**Exercise directions**
Should any entry include an image, skip the image and copy the entry exactly.

**Task input**

........

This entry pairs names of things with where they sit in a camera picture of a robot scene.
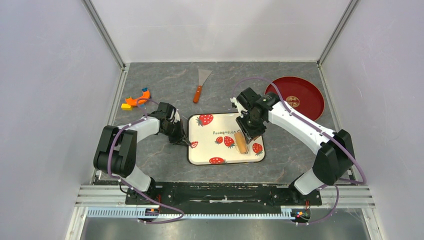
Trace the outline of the white strawberry print tray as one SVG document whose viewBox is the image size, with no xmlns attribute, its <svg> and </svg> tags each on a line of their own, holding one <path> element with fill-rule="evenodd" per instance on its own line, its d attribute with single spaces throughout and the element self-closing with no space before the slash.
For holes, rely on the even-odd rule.
<svg viewBox="0 0 424 240">
<path fill-rule="evenodd" d="M 187 135 L 191 146 L 188 162 L 195 166 L 259 163 L 266 156 L 262 137 L 247 145 L 248 153 L 235 149 L 236 132 L 241 132 L 237 112 L 194 114 L 187 120 Z"/>
</svg>

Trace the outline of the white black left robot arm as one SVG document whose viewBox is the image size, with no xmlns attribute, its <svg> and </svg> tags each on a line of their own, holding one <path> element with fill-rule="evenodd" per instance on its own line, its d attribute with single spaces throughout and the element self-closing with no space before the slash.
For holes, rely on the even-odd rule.
<svg viewBox="0 0 424 240">
<path fill-rule="evenodd" d="M 156 189 L 151 187 L 154 180 L 136 166 L 136 155 L 140 141 L 158 134 L 168 136 L 170 144 L 191 146 L 177 108 L 159 102 L 157 110 L 139 120 L 103 128 L 93 158 L 94 168 L 137 189 L 143 203 L 153 203 L 157 198 Z"/>
</svg>

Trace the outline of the wooden dough roller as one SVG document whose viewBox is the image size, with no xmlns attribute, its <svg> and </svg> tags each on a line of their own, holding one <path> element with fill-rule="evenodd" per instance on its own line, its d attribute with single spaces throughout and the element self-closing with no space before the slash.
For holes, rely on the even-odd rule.
<svg viewBox="0 0 424 240">
<path fill-rule="evenodd" d="M 248 145 L 245 140 L 245 136 L 241 131 L 237 131 L 234 134 L 235 144 L 238 148 L 238 151 L 241 154 L 247 154 L 249 152 Z"/>
</svg>

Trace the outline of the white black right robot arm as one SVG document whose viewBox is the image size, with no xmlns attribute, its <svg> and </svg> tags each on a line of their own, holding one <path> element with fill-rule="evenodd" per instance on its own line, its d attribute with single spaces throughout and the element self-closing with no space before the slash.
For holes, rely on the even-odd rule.
<svg viewBox="0 0 424 240">
<path fill-rule="evenodd" d="M 246 143 L 262 136 L 267 129 L 265 123 L 271 123 L 296 137 L 315 154 L 311 169 L 290 184 L 288 196 L 293 203 L 302 204 L 312 191 L 335 184 L 353 166 L 353 144 L 347 131 L 334 131 L 317 124 L 274 92 L 259 95 L 248 87 L 230 98 L 230 102 L 239 113 L 236 123 Z"/>
</svg>

........

**Your solution**
This entry pairs names of things with where they sit in a camera picture of a robot scene.
Trace the outline of the white strawberry print tray as one SVG document whose viewBox is the image size, with no xmlns attribute, its <svg> and </svg> tags each on a line of their own, holding one <path> element with fill-rule="evenodd" per instance on its own line, its d attribute with single spaces throughout and the element self-closing with no space before the slash.
For holes, rely on the even-odd rule.
<svg viewBox="0 0 424 240">
<path fill-rule="evenodd" d="M 187 135 L 191 146 L 188 162 L 195 166 L 259 163 L 266 156 L 262 137 L 247 145 L 248 153 L 235 149 L 236 132 L 241 132 L 237 112 L 194 114 L 187 120 Z"/>
</svg>

Trace the outline of the white black left robot arm as one SVG document whose viewBox is the image size, with no xmlns attribute, its <svg> and </svg> tags each on a line of their own, holding one <path> element with fill-rule="evenodd" per instance on its own line, its d attribute with single spaces throughout and the element self-closing with no space before the slash.
For holes, rely on the even-odd rule.
<svg viewBox="0 0 424 240">
<path fill-rule="evenodd" d="M 156 189 L 151 187 L 154 180 L 136 166 L 136 155 L 140 141 L 158 134 L 168 136 L 170 144 L 191 146 L 177 108 L 159 102 L 157 110 L 139 120 L 103 128 L 93 158 L 94 168 L 137 189 L 143 203 L 153 203 L 157 198 Z"/>
</svg>

Trace the outline of the wooden dough roller as one SVG document whose viewBox is the image size, with no xmlns attribute, its <svg> and </svg> tags each on a line of their own, holding one <path> element with fill-rule="evenodd" per instance on its own line, its d attribute with single spaces throughout and the element self-closing with no space before the slash.
For holes, rely on the even-odd rule.
<svg viewBox="0 0 424 240">
<path fill-rule="evenodd" d="M 248 145 L 245 140 L 245 136 L 241 131 L 237 131 L 234 134 L 235 144 L 238 148 L 238 151 L 241 154 L 247 154 L 249 152 Z"/>
</svg>

Trace the outline of the white black right robot arm as one SVG document whose viewBox is the image size, with no xmlns attribute, its <svg> and </svg> tags each on a line of their own, holding one <path> element with fill-rule="evenodd" per instance on its own line, its d attribute with single spaces throughout and the element self-closing with no space before the slash.
For holes, rely on the even-odd rule.
<svg viewBox="0 0 424 240">
<path fill-rule="evenodd" d="M 246 143 L 262 136 L 267 129 L 265 123 L 271 123 L 296 137 L 315 154 L 311 169 L 290 184 L 288 196 L 293 203 L 302 204 L 312 191 L 335 184 L 353 166 L 353 144 L 347 131 L 334 131 L 317 124 L 274 92 L 259 95 L 248 87 L 230 98 L 230 102 L 239 113 L 236 123 Z"/>
</svg>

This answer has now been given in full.